Alexandre Castant

Monument à l’image

Catalogue

« Monument à l’image : Pascal de Lavergne, Éclipses » in Catalogue du Salon International de la Recherche Photographique, Royan, 1997.

Il faut d’abord entrer dans une pièce, presque noire, où l’on pense à une grotte, et à l’origine classique de la philosophie de l’image qui pourrait y résonner, en écho. À moins que ce ne soit la présentation d’une machine optique… Elle évoquerait le temps de l’invention des images, de leur réception collective.
Avant le cinématographe ? Dans cette obscurité, un projecteur éblouit frontalement une surface transparente : un damier de figures saturées – des carrés blancs, bleus, noirs – qui jouent avec la lumière et la pénombre, le négatif et le positif. Nous approchons-nous du jour ? Cette installation photographique de Pascal de Lavergne est intitulée Éclipses, une interrogation sur l’image contemporaine, ses tissus de références. En l’occurrence le cinéaste Michelangelo Antonioni :
« L’Éclipse, film de 1962, naît à Florence quand, photographiant une éclipse de soleil, Antonioni s’imagine que pendant une éclipse les sentiments aussi doivent s’éclipser* ». Décrire Éclipses, c’est déconstruire son dispositif. Et son volume, transparent, lumineux. Ainsi, dans une pièce presque noire, un projecteur de théâtre est dirigé frontalement vers un support de verre, suspendu sur un portique de balançoire. Éclairant dès lors ce panneau, ses quatorze montages verticaux de six images, translucides : dans un ordre aléatoire se succèdent, transférés en vidéo, des fragments d’albums de famille, des photographies de solitudes dans les jardins publics, des photogrammes enfin extraits de la copie vidéo du film L’ Éclipse.
De La Notte, autre œuvre du cinéaste italien, Pascal Bonitzer avait écrit que ce n’est pas un film en noir et blanc, mais un film de noir et de blanc. C’est sur ce mode qu’Éclipses de Pascal de Lavergne interroge le réel : dans un battement. Celui du damier qu’il suspend dans le vide. Où l’image relaie l’absence des êtres au monde, leur retrait, dans des fictions de l’ennui où le temps balance.

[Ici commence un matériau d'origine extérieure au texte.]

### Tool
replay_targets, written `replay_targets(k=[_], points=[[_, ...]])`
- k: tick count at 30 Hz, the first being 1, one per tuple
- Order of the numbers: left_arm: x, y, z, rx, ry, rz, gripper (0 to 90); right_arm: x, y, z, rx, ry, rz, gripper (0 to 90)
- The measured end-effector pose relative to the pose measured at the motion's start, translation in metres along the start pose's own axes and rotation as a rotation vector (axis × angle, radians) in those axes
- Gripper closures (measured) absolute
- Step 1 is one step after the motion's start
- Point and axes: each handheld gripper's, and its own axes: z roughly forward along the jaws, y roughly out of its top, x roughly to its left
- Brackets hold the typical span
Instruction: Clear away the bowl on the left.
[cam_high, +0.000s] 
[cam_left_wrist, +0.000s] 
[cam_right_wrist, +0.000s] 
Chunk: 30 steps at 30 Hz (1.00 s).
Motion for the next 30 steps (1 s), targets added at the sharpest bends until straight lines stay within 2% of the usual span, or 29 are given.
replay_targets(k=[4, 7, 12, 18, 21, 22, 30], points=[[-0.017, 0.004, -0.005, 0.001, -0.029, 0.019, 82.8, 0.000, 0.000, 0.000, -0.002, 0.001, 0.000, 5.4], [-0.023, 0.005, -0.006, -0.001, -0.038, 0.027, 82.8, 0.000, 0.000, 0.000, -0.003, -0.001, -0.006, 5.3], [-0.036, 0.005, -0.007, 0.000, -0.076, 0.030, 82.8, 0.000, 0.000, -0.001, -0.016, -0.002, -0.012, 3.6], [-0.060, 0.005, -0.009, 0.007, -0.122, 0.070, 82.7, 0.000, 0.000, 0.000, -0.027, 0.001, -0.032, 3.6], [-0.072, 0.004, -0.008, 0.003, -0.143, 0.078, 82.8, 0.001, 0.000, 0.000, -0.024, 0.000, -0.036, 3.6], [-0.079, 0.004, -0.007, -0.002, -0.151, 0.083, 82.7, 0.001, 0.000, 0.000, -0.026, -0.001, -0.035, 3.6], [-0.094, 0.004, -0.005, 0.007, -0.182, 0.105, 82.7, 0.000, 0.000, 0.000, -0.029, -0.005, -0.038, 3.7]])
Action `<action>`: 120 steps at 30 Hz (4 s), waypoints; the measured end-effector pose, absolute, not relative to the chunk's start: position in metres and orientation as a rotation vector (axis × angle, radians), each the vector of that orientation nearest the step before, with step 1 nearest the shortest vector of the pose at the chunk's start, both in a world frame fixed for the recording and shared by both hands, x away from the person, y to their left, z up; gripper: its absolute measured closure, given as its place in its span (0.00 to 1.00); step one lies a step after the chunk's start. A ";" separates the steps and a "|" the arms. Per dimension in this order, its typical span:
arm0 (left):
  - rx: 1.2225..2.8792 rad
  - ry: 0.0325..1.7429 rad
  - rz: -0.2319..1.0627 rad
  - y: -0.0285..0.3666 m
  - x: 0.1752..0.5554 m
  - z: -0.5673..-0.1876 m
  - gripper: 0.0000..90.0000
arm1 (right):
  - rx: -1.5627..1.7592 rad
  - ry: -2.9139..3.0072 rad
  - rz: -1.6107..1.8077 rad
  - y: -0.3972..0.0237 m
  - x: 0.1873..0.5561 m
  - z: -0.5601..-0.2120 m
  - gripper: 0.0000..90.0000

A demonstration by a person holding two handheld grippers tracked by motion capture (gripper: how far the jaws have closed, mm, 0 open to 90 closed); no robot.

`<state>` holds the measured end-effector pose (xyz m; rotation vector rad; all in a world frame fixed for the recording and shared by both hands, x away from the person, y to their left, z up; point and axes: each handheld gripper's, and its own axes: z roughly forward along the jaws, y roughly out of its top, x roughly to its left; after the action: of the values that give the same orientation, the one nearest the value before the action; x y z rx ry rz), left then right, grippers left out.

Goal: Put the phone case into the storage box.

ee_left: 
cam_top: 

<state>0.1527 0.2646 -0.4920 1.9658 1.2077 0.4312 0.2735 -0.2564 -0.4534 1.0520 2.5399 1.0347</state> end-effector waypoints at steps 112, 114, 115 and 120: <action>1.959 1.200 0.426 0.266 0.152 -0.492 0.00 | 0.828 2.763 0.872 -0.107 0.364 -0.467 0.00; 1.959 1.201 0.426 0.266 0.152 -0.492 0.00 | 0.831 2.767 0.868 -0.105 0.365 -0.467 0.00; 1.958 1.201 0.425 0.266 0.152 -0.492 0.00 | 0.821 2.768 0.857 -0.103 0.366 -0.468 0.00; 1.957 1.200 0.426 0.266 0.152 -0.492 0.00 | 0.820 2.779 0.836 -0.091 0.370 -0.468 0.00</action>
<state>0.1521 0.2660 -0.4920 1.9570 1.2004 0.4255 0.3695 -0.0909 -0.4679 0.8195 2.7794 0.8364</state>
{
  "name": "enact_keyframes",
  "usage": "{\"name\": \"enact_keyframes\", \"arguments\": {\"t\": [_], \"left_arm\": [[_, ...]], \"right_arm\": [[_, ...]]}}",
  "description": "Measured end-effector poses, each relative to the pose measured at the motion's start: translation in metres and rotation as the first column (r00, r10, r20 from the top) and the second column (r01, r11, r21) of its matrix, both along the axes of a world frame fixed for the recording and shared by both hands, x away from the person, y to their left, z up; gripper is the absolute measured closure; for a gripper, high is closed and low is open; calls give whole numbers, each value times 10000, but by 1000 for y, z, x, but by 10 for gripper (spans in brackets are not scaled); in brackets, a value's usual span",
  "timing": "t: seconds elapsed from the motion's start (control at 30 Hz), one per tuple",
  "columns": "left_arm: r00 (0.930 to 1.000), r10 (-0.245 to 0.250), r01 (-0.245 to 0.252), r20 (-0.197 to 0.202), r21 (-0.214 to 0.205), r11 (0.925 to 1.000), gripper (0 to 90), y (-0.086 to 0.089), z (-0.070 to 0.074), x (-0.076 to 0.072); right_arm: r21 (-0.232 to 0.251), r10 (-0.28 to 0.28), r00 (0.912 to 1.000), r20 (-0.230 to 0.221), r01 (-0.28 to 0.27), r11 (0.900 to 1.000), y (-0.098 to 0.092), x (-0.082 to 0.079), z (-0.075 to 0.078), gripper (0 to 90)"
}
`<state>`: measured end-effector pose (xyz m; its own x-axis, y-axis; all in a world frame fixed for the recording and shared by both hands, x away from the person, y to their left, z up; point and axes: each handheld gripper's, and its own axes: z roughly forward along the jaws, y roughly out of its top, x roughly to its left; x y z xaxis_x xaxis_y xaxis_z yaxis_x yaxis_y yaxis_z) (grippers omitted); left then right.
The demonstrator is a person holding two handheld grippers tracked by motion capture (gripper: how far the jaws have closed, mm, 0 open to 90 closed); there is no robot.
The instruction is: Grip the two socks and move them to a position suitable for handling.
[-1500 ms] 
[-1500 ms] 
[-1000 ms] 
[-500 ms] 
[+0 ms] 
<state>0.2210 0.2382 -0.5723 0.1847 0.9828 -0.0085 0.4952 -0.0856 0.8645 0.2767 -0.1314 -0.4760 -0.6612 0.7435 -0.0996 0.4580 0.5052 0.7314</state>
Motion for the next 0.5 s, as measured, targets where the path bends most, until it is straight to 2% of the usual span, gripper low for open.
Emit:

Si Éclipses est alors une exploration de la mémoire, et de l’oubli, c’est que le photographe s’inscrit dans cette catégorie d’artistes qui croit en une forme de narration. Non pas à travers les facultés de représentation, ou d’imitation des images, non plus dans ce qu’elles évoqueraient de l’aura, fût-ce en creux, mais dans la mesure où elles reflètent encore un possible repli du monde, un instant de vide incarné. Dans sa préface à L’Ombre intime, Christian Gattinoni souligne : « l’enracinement lent de cette contemplation dans l’ombre et l’épiphanie lumineuse du visage hérité d’un certain cinéma contemporain fasciné par l’invention de l’autre**. »
Cinéma, photographie, vidéo, installation : en réunissant ces types d’images – on imagine qu’il y a là un discours sur la pluralité de supports – Éclipses déplace son enjeu de l’écriture du temps vers sa mise en espace. Car son dispositif, pour jouer sur le battement obscurité-lumière, intimité-public, se développe à travers un volume spécifique : un portique de balançoire. Or cette structure, culturellement codée dans l’histoire de la photographie (songerait-on à Jacques-Henri Lartigue, sur l’œuvre duquel Pascal de Lavergne prépare une étude ?), cette installation met en scène, métaphoriquement, la scansion du temps de l’image dans un espace symétrique. Lorsque l’on s’approche du portique d’Éclipses, notre souffle suffit à déplacer ce mur transparent d’images, nous renvoyant dès lors à leur impalpable matière, à leur immatérialité. Et ce mouvement donne une forme inversée au battement, à la vibration, au tremblé que la multiplicité des temporalités de l’image inaugure (mémoire, instantané, futur imaginaire). C’est l’énigme du damier.

A. C.

* Joelle Mayet Giaume, Michelangelo Antonioni – Le Fil intérieur, Yellow Now, Crisnée, 1990, p. 57.
** Christian Gattinoni, « La Patience du toucher », préface à L’Ombre intime de Pascal de Lavergne, William Blake & Co., Bordeaux, 1994.